By the time Amazon launched the data warehouse, Redshift, Snowplow’s open source community was beginning to flourish and contributions were coming in from Snowplow enthusiasts. With a growing number of customers signing up to Snowplow BDP, Alex and Yali were able to work on developing Snowplow full time and eventually hire their first employee.
“At the time, we thought we were disrupting the market…but we were being disruptive in a different way. We were defining a new category, creating a toolkit for these emerging data teams.” – Alex
The data industry shifts gears
Snowplow started to resonate with a new generation of data professionals who wanted more from their data. Over time, the ‘data team’ emerged, comprised of data scientists, engineers and analysts who were hungry to capture more granular data, and willing to experiment with new tools like Snowplow to empower unique use cases.
“The industry really did start to shift in the direction of owning your data and not letting a vendor dictate what your data structure should look like. We didn’t make it happen, but we were part of the wave.” – Yali
The industry shifted towards data ownership, as more companies committed to building a high-quality, central data asset as a driving force in their organization. The release of privacy protocols such as Safari’s Intelligent Tracking Prevention (ITP) further emphasized the need for reliable, first-party data capture. And as the word spread about Snowplow, Alex and Yali held Meetups in cities around the world to encourage the new approach to data collection.
Other changes were incremental. Snowplow expanded beyond web analytics to capture data from mobile, desktop and IoT sources with over 16 different trackers. Snowplow became available to run natively in Google Cloud Platform and pioneered a schema registry system called Iglu (an open source project in its own right) to ensure consistent data structures, Snowplow enabled data teams not only to collect data, but also to handle the wider challenges of data delivery. These features would prove vital for data professionals who were using data to power diverse and intricate use cases.

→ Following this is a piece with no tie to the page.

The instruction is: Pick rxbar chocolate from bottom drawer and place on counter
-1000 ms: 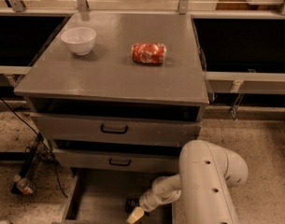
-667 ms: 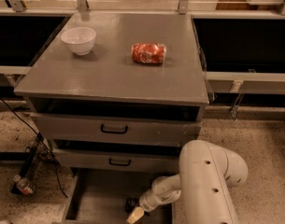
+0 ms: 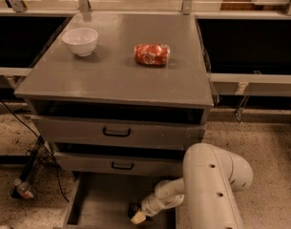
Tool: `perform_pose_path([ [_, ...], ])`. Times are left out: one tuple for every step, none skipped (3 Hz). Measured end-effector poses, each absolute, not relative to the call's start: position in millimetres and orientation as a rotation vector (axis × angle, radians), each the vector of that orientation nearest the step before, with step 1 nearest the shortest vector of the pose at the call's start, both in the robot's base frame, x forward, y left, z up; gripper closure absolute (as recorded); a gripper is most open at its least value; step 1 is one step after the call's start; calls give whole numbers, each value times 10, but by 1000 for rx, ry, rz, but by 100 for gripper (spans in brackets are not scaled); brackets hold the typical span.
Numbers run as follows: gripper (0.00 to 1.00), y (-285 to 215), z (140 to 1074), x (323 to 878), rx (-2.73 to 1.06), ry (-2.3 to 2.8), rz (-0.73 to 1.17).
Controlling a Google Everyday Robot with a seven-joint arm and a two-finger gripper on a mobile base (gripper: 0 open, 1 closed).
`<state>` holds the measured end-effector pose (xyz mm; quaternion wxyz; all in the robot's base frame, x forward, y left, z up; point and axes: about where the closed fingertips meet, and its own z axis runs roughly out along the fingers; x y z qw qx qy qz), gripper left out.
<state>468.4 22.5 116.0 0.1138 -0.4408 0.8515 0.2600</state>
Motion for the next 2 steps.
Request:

“We still champion the data MacGyvers, it’s just the MacGyvers have grown up! ” – Alex
The data landscape has exploded and many teams have matured in their approach to capturing and handling data, a discipline many refer to as ‘data ops’. Where technological challenges have diminished, people challenges have surfaced instead. Today, delivering data has a lot to do with instilling the right ‘data culture’ and ensuring alignment between cross-functional teams. The modern world demands more from data, and as companies increase their investments into their data assets, tools like Snowplow play an integral role in empowering data engineers.

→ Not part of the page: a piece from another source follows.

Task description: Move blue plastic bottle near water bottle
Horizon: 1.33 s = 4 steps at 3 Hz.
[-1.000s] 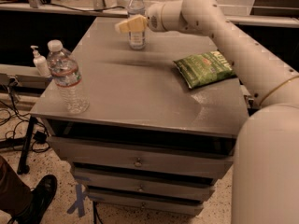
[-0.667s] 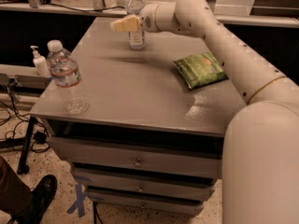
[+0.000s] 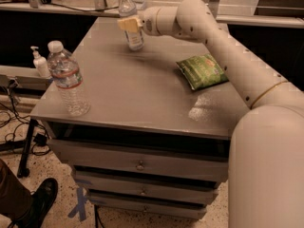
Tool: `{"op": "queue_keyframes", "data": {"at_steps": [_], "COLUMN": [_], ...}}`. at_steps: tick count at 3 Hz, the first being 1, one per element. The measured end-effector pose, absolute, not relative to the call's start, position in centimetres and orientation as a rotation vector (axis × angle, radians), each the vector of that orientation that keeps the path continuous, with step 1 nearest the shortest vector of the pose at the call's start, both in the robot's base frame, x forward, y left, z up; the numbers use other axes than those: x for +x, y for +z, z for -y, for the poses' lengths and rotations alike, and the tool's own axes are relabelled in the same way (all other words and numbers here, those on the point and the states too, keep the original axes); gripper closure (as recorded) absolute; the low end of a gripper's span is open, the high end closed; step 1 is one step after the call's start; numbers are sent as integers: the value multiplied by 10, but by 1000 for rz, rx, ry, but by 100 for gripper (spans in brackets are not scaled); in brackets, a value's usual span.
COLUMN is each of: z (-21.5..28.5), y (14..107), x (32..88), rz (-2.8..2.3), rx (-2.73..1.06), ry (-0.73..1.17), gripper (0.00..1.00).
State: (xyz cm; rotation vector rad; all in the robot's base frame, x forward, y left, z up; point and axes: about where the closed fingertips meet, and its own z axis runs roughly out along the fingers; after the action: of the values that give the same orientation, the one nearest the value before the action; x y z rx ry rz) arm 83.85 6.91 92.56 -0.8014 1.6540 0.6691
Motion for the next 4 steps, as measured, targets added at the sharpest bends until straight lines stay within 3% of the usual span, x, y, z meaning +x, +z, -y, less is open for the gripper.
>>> {"op": "queue_keyframes", "data": {"at_steps": [1, 2, 4], "z": [-61, -55, -40], "y": [925, 939, 973], "x": [830, 807, 730], "rz": [-1656, -1644, -1683], "rx": [-794, -806, -825], "ry": [666, 672, 795], "gripper": [86, 100, 100]}}
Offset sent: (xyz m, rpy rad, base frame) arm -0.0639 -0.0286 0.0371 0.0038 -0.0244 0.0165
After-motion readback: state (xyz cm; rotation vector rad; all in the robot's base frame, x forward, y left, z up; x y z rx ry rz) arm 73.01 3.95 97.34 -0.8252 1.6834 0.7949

“The interesting thing that everyone wants to do is to use AI to use data to drive future decision-making. That is still something that’s really hard, so I’m still interested in helping the whole industry move to a world where companies can do that much more easily.” – Yali
Over the horizon lies another huge challenge. Data has traditionally been a retrospective tool for analyzing past events, but the idea of ‘forward-deploying’ data in the future is the holy grail for many companies. There is still a long way to go, but Snowplow has come a long way from the side-project that started eight years ago. Much has changed in the data industry and the wider world, but Yali and Alex remain committed to equipping modern data teams with the tools they need to succeed.